We can all breathe easier now, for in today's Washington Post, Cheryl Block has a long piece entitled "Smoke, Mirrors, & Shades Of Enron!", outlining the truly awe-inspiring array of budgetary chicanery used by the administration. Here's a good example:

Under the proposal [for tax-favored savings accounts], existing Roth IRAs would be renamed RSAs and taxpayers would be permitted to convert funds from traditional and nondeductible IRAs into these new accounts. What the spinners don't tell you, though, is that while these new accounts amount to huge tax cuts, they are actually recorded in the budget as revenue increases in the first few years.

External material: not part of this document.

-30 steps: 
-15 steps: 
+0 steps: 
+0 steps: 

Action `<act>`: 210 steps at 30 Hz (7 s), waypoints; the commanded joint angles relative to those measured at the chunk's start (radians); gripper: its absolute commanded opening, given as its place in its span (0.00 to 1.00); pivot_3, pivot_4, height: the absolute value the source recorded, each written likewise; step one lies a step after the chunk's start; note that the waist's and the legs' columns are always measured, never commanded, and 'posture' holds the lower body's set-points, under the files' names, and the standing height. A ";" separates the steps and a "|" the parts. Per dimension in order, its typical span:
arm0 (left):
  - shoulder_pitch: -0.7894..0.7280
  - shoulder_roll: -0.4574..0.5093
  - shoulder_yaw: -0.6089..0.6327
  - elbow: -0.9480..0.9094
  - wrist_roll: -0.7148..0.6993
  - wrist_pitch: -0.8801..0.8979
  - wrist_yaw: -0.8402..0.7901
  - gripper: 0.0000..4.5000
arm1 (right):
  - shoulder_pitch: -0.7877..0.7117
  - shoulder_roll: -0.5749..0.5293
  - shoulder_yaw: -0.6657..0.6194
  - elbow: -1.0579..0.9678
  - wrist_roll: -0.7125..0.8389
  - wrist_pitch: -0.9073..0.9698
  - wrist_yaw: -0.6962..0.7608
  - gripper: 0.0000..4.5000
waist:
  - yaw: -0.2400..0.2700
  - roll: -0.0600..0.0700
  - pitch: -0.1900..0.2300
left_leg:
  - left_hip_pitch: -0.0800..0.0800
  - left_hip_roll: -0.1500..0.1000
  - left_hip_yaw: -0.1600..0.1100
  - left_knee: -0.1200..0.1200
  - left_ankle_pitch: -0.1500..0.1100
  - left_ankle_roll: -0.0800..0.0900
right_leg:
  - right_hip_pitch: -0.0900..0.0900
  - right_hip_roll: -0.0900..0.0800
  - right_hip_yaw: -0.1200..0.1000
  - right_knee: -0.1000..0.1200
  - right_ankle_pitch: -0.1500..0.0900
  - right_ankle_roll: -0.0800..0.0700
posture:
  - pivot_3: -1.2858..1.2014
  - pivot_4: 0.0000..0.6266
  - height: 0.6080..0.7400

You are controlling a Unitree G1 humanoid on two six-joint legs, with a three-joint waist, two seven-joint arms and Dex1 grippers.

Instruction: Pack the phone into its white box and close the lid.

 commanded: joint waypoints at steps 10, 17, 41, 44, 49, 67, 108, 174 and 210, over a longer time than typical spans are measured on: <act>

How is this budget magic achieved? For one thing, conversions from existing IRAs would be taxed now in exchange for tax savings later. In addition, since contributions to these new accounts would not be deductible, revenues are projected to increase in the first few years as taxpayers deposit funds into the new accounts rather than the old-style IRAs. Most of the revenue loss from these changes does not show up in the budget until savers withdraw their funds over decades into the future, well beyond a five-year or even a 10-year budget window.

My favorite trick, however, is one she doesn't mention: including as revenue $1 billion from drilling for oil in ANWR, even though nobody is currently drilling for oil in ANWR and Congress hasn't changed the law to allow anyone to start drilling for oil in ANWR. How crooked is that?